More than 90 percent of flights at Beijing’s Capital International Airport, the country’s busiest, were canceled or delayed, state television said, with only one of its three runways open.
Airports in the nearby cities of Tianjin, Hohhot and Dalian closed, the report added.
Many of the highways out of Beijing were shut, with several centimeters of snow blanketing roads and temperatures expected to touch lows of -16 Celsius (3.20F).
The last time northern China was hit by a spell of snow storms in November food prices spiked due to delivery difficulties, driving up inflation unexpectedly that month.
The latest snowstorm and the likelihood roads may stay backlogged for several days could fuel fresh worries about inflation. State radio said some vegetable prices had begun to rise following the snow.
Long lines formed at the airport terminal in Beijing as passengers waited to rearrange their flights or get taxis or buses out. On the Tarmac, workers in orange jackets shoveled snow and ice from around grounded aircraft.
Passengers expressed resignation.
“I came very early to catch my plane because I knew it was going to snow,” said Xiao Guo. “I hoped to come early and get through the check-in process and see what time the plane would leave, but according to the airport it will not leave today.”
Schools in Beijing will be closed on Monday. The city set 300,000 people to work clearing away snow.
On one highway into Beijing from Hebei province police stopped trucks on the roadside, causing lengthy queues.

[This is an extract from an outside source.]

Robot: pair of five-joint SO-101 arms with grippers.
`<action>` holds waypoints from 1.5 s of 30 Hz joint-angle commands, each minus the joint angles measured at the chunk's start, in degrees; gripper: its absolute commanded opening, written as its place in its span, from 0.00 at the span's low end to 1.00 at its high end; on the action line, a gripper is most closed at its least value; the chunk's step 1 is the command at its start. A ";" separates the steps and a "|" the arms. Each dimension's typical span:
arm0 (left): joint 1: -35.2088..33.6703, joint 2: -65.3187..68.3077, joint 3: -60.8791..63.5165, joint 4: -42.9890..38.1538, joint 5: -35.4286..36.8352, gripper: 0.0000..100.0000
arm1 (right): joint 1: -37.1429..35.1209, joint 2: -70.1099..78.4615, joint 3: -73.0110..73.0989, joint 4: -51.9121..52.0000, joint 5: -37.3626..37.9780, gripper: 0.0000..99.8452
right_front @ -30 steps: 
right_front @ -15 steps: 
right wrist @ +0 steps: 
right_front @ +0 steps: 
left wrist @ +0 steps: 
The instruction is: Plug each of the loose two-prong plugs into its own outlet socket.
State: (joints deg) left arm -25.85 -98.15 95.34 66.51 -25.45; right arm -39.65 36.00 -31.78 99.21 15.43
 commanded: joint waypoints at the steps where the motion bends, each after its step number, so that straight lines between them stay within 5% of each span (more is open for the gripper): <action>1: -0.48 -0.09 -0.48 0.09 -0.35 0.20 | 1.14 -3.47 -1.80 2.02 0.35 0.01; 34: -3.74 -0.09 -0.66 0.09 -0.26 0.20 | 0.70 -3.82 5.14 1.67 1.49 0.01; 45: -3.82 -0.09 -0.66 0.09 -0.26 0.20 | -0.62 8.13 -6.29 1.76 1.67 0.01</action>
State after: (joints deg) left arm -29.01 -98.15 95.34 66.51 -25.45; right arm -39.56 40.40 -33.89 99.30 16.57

Several had jack-knifed off the road.
The government mobilized almost 200 snow-clearing vehicles to keep traffic flowing downtown, Xinhua news agency said, and upgraded the snowstorm alert from blue to yellow.
“The yellow alert means that the snowfall is going to turn heavier,” Xinhua quoted Guo Hu, Beijing’s chief meteorologist, as saying.
The snow is expected to stop falling in Beijing on Monday, but temperatures are likely to drop further, with lows of around -20 Celsius, forecasters said.
Beijing, which over the past few years has seen little winter snow, has experienced several falls so far this season, including at least one man-made snowstorm to help ease a prolonged drought.
The weather is also affecting large swathes of the rest of northern and northeastern China, with snow and plunging temperatures expected to continue into the first full week of the new year, according to weather forecasts.